-- Source material follows --
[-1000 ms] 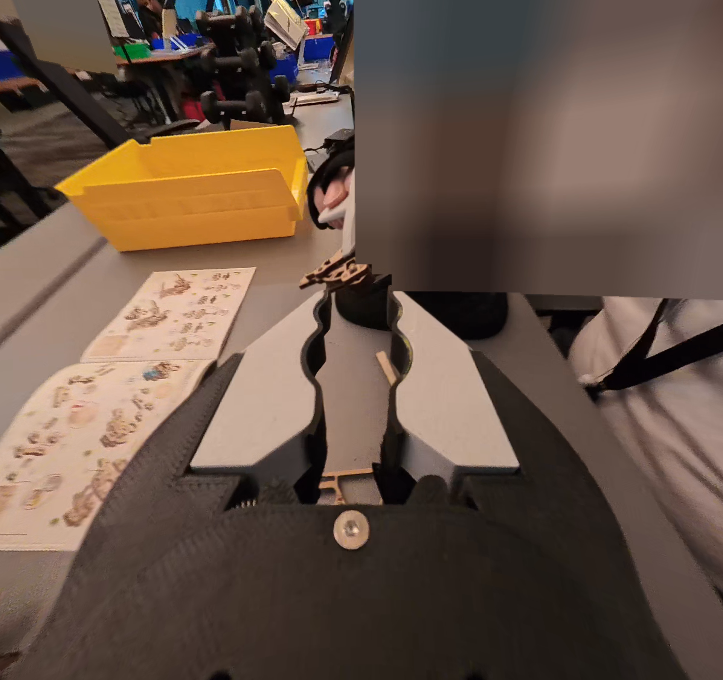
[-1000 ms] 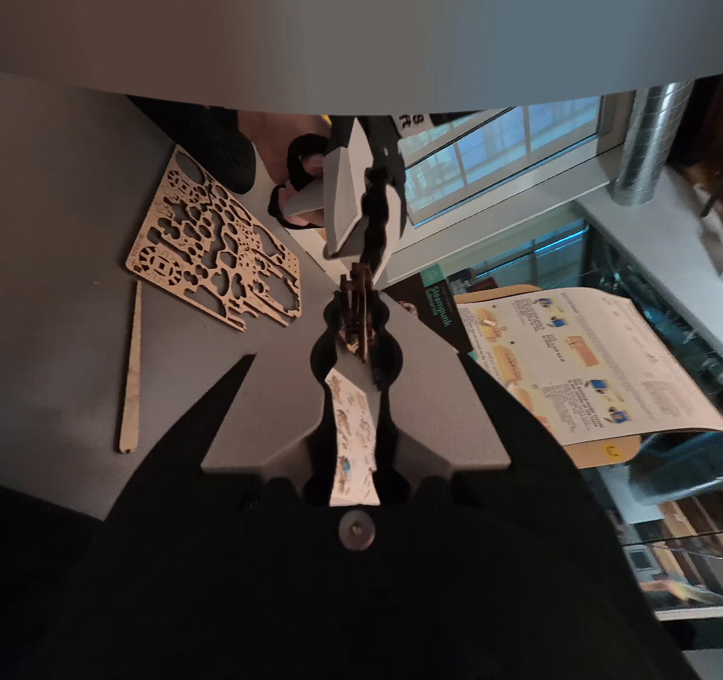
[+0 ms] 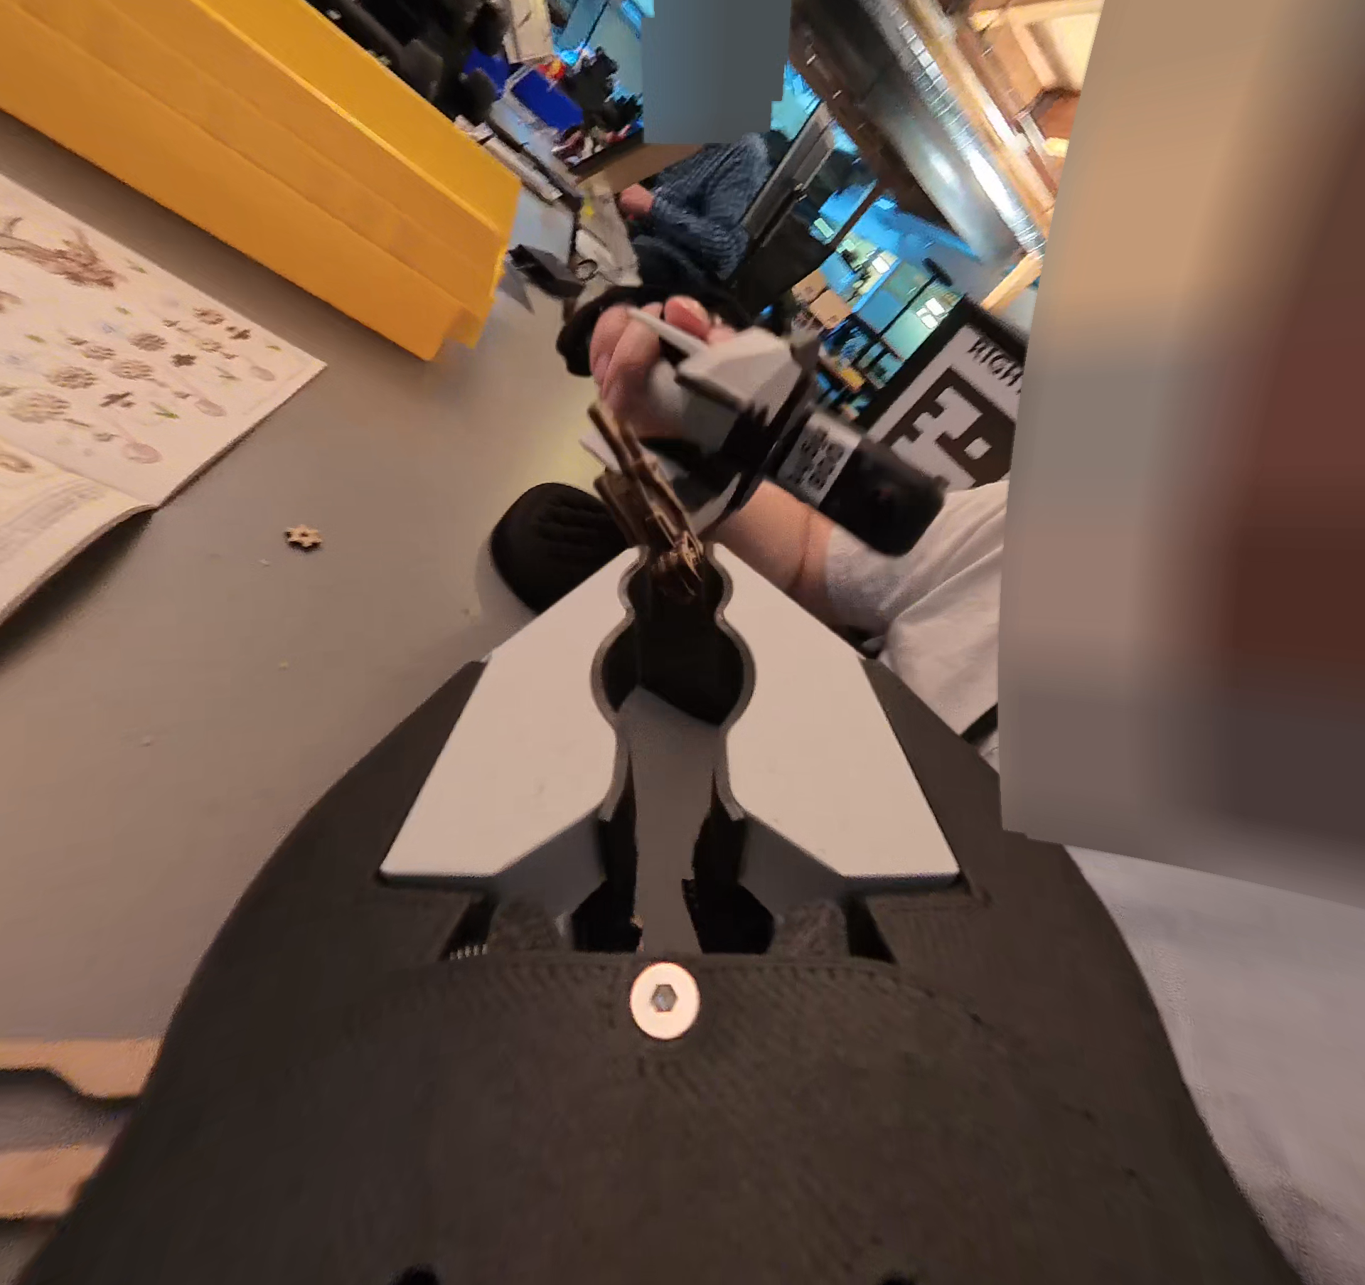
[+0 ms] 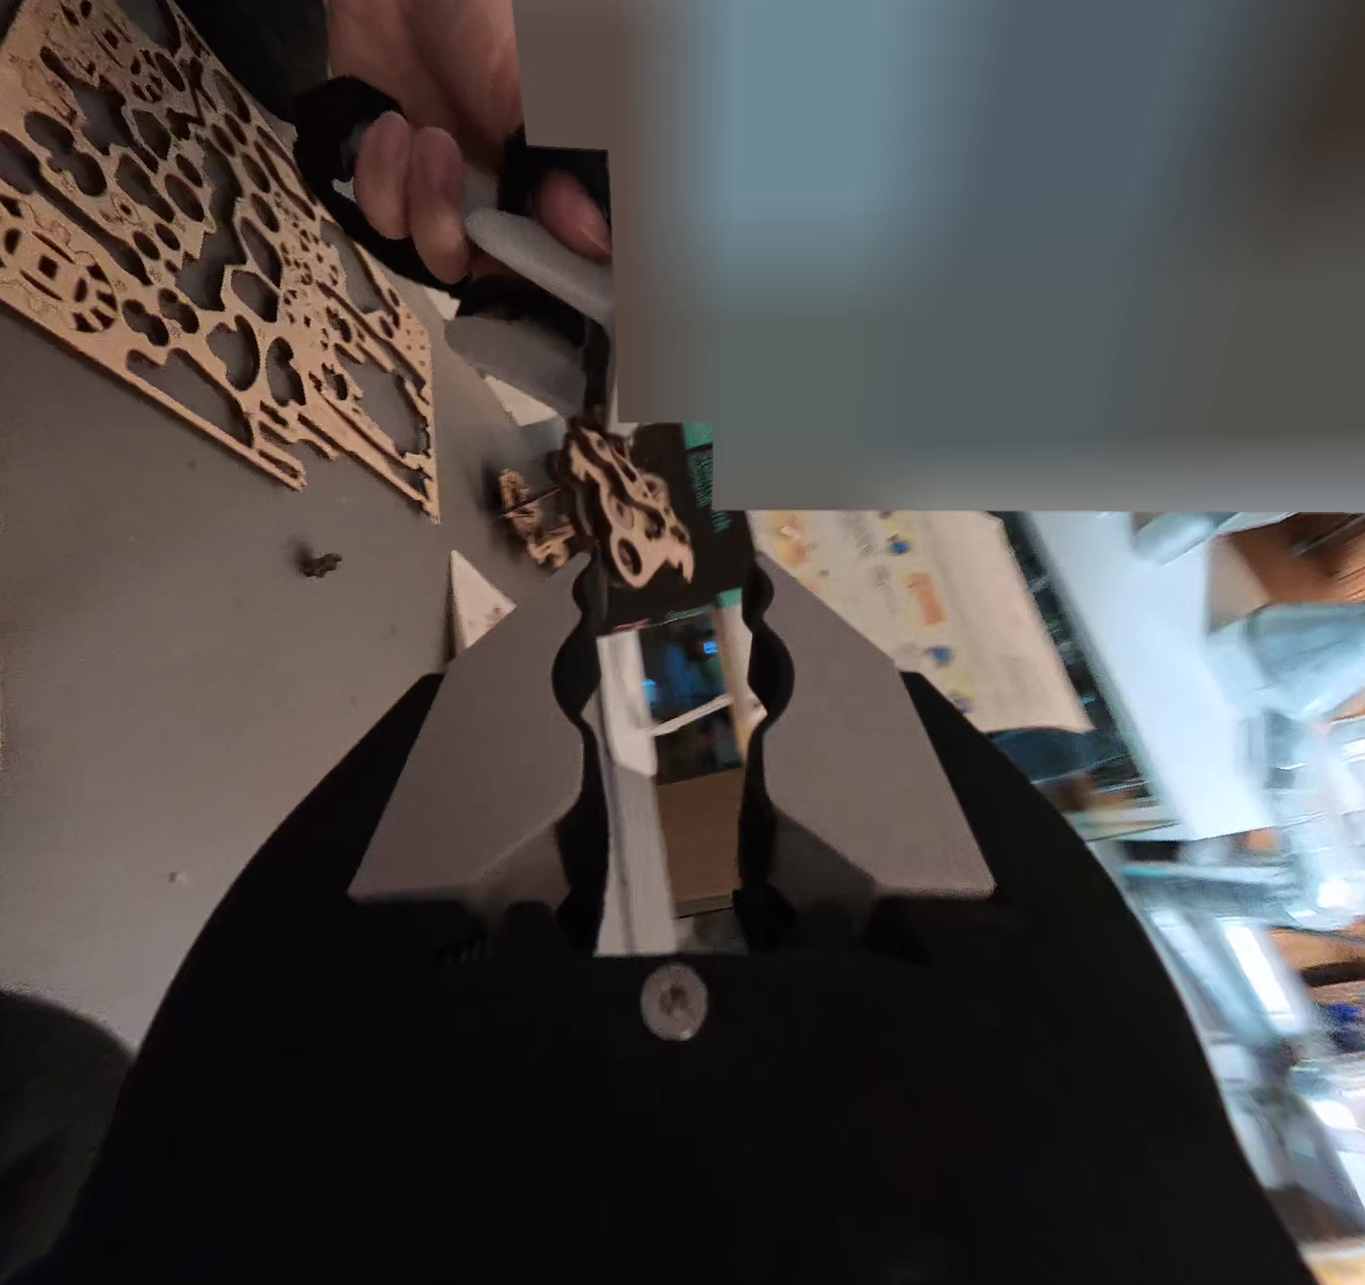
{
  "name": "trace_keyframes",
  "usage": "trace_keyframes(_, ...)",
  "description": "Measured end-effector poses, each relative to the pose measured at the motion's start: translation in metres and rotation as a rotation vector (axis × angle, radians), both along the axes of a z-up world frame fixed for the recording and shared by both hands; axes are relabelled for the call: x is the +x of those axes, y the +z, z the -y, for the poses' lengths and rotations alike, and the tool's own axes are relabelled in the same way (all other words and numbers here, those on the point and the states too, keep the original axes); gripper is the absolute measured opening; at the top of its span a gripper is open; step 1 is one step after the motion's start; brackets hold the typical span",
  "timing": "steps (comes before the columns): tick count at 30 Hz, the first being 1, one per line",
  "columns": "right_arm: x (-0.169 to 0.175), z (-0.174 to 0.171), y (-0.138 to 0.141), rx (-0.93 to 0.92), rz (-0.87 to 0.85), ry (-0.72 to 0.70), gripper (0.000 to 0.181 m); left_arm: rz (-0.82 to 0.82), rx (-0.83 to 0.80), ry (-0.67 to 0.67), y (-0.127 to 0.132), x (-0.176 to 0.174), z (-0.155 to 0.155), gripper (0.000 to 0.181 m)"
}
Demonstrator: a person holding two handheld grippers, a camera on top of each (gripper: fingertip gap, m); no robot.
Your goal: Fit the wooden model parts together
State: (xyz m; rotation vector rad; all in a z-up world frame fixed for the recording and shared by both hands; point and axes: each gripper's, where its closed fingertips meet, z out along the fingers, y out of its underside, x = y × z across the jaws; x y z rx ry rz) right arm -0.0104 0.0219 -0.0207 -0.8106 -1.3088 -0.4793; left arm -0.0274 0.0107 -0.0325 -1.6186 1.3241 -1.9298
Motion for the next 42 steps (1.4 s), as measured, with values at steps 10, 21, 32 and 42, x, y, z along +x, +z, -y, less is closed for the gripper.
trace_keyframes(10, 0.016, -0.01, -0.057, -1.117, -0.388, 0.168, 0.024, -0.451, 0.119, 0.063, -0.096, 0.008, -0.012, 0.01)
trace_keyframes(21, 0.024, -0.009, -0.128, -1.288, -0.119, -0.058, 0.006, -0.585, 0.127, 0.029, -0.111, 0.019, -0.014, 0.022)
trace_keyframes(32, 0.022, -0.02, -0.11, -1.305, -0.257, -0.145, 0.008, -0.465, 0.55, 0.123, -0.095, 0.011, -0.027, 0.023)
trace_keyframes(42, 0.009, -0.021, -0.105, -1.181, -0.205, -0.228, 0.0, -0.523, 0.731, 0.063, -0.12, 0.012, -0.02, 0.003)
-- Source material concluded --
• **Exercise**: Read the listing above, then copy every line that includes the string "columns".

• **Answer to the exercise**:
  "timing": "steps (comes before the columns): tick count at 30 Hz, the first being 1, one per line",
  "columns": "right_arm: x (-0.169 to 0.175), z (-0.174 to 0.171), y (-0.138 to 0.141), rx (-0.93 to 0.92), rz (-0.87 to 0.85), ry (-0.72 to 0.70), gripper (0.000 to 0.181 m); left_arm: rz (-0.82 to 0.82), rx (-0.83 to 0.80), ry (-0.67 to 0.67), y (-0.127 to 0.132), x (-0.176 to 0.174), z (-0.155 to 0.155), gripper (0.000 to 0.181 m)"

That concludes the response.